How can genome mining be leveraged?

Enrichment for gifted microbes

It has been estimated that ~10²⁶ actinomycete colony-forming units (mostly spores?) exist in the top 10 cm of soil covering the Earth, but only ~10⁷ actinomycetes have been screened for secondary metabolite production by the pharmaceutical industry over the past 50 years [6]. Brady and coworkers [62, 63] have demonstrated that genome sequencing can be applied to environmental DNA (eDNA) extracted from soils, and the diversity of PKS and NRPS sequences assessed. This approach could be extended to include “beacon” analysis with the MbtH multiprobe and other pathway-specific probes to identify soils that contain gifted actinomycetes for cultivation and whole-genome sequencing.

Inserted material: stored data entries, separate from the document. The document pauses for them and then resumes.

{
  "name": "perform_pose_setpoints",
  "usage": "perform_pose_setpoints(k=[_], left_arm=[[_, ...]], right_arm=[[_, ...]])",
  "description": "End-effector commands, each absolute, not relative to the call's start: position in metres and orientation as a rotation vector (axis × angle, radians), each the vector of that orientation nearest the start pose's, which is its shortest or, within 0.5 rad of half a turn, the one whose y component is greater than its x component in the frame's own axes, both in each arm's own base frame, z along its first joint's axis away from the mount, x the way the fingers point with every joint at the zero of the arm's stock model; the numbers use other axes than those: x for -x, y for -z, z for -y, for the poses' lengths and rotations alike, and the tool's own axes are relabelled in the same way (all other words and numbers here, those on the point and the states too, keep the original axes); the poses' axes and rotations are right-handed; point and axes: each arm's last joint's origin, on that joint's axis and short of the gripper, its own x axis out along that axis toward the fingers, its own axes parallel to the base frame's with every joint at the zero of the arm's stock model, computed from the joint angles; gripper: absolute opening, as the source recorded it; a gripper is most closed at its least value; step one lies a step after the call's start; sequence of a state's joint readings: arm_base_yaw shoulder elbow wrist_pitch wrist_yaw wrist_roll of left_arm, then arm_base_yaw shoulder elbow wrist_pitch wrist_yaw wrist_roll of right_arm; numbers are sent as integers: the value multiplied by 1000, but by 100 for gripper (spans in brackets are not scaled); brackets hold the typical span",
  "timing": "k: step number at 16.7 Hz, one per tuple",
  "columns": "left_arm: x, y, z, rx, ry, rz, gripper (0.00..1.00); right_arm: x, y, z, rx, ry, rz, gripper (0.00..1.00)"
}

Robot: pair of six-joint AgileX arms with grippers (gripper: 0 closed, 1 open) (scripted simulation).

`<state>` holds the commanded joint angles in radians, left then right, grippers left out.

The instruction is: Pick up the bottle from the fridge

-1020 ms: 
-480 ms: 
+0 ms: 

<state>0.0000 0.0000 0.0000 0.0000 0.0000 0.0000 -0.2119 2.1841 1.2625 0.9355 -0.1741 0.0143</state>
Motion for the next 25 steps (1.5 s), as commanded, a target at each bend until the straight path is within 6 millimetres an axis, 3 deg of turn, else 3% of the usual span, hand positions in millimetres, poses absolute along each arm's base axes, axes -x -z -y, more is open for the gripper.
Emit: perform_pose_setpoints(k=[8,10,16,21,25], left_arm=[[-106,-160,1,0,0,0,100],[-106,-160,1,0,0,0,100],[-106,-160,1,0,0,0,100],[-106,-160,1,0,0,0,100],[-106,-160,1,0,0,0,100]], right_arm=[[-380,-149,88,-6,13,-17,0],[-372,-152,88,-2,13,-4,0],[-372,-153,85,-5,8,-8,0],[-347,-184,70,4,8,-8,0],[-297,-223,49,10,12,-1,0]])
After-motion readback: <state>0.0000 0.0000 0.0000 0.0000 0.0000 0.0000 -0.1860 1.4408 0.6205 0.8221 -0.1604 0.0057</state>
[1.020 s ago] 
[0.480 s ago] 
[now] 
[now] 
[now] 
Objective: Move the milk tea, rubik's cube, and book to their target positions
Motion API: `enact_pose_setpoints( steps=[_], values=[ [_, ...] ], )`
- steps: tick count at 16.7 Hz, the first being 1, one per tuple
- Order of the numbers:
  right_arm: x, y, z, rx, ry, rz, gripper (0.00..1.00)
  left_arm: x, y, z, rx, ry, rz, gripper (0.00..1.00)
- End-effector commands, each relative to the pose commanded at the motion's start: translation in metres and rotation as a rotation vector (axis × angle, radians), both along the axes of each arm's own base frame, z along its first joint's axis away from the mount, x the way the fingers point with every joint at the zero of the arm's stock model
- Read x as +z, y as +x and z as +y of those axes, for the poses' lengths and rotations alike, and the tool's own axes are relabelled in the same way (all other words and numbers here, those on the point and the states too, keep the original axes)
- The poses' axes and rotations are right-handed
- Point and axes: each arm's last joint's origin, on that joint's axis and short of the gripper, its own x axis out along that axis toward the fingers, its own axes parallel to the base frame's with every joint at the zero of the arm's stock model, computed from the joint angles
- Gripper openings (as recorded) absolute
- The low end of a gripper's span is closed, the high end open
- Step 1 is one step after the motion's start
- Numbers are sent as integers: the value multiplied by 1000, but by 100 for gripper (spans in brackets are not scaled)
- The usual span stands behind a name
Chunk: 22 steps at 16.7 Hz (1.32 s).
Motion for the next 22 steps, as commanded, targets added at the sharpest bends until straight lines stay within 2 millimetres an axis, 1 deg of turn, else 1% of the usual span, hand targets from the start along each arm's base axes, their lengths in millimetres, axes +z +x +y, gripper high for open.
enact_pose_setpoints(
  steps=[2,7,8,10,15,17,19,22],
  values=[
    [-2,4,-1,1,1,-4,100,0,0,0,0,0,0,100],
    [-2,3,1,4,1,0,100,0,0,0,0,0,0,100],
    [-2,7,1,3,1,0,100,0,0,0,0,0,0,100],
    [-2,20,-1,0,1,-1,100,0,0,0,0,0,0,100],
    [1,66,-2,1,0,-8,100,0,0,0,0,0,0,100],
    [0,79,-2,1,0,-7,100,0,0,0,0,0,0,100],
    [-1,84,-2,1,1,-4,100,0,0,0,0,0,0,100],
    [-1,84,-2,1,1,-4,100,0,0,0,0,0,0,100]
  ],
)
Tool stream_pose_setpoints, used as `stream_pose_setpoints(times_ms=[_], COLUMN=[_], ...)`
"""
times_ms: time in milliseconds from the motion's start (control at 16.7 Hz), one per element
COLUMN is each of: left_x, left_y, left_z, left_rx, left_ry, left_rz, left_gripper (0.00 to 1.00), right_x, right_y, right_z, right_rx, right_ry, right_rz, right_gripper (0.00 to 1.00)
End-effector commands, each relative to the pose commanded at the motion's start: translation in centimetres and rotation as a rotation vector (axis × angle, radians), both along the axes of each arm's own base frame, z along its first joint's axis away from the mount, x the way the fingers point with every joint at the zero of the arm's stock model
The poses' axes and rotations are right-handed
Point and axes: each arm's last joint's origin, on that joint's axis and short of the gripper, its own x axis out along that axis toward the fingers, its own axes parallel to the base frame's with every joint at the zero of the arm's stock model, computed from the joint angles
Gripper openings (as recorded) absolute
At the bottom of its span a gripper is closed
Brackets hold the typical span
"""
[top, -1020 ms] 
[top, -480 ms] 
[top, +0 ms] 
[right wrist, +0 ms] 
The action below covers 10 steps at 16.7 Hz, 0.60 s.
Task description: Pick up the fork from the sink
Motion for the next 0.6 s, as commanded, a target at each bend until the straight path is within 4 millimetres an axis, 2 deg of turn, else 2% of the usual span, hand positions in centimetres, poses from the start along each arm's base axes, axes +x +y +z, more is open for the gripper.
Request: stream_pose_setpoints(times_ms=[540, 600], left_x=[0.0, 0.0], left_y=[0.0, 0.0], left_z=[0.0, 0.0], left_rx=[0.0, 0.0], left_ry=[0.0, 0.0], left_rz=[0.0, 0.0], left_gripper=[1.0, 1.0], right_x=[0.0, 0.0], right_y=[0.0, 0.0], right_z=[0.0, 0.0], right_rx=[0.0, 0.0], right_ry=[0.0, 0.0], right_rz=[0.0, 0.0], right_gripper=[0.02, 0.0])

Many actinomycete genera have traits that are amenable to enrichment by antibiotic selection and other nutritional methods [35]. As the most “gifted” genera are identified by sequencing many different species already identified, then specific enrichments can be used to build substantially larger collections of gifted microbes for whole-genome sequencing.

Coupling genome mining with combinatorial biosynthesis for accelerated evolution

In the past three decades, progress has been made on developing methodologies and biochemical rules for combinatorial biosynthesis of complex PKS, NRPS, and other pathways [7, 13, 22, 70]. For NRPSs, rules have been developed for coupling of domains to maintain proper upstream and downstream protein–protein interactions [13]. For instance, there are three types of condensation (C) domain for coupling fatty acid to l-amino acid, l-amino acid to l-amino acid, and d-amino acid to l-amino acid. Likewise, there are three types of thiolation (T) or peptidyl carrier protein (PCP) domain, depending on downstream interactions with C domains, epimerase (E) and C domains, or thioesterase (Te) domains. Successful genetic engineering of NRPS pathways requires the correct assembly of the right types of C and T domains in the right context (e.g., by keeping homologous C and A domains together whenever possible). Although many different NRPS modules have been already discovered, there are not many combinations of highly specialized modules (e.g., the combinations of C for fatty acid coupling have a limited number of A domain partners for initiating lipopeptide biosynthesis). Genome mining should provide a wealth of new NRPS parts and devices to facilitate expanded synthetic biology approaches to combinatorial biosynthesis of novel NRPS pathways. The same should be true for PKS and mixed NRPS/PKS pathways, and tailoring reactions (e.g., sugar biosynthesis and glycosyl transfer, hydroxylations, and transfer of methyl groups).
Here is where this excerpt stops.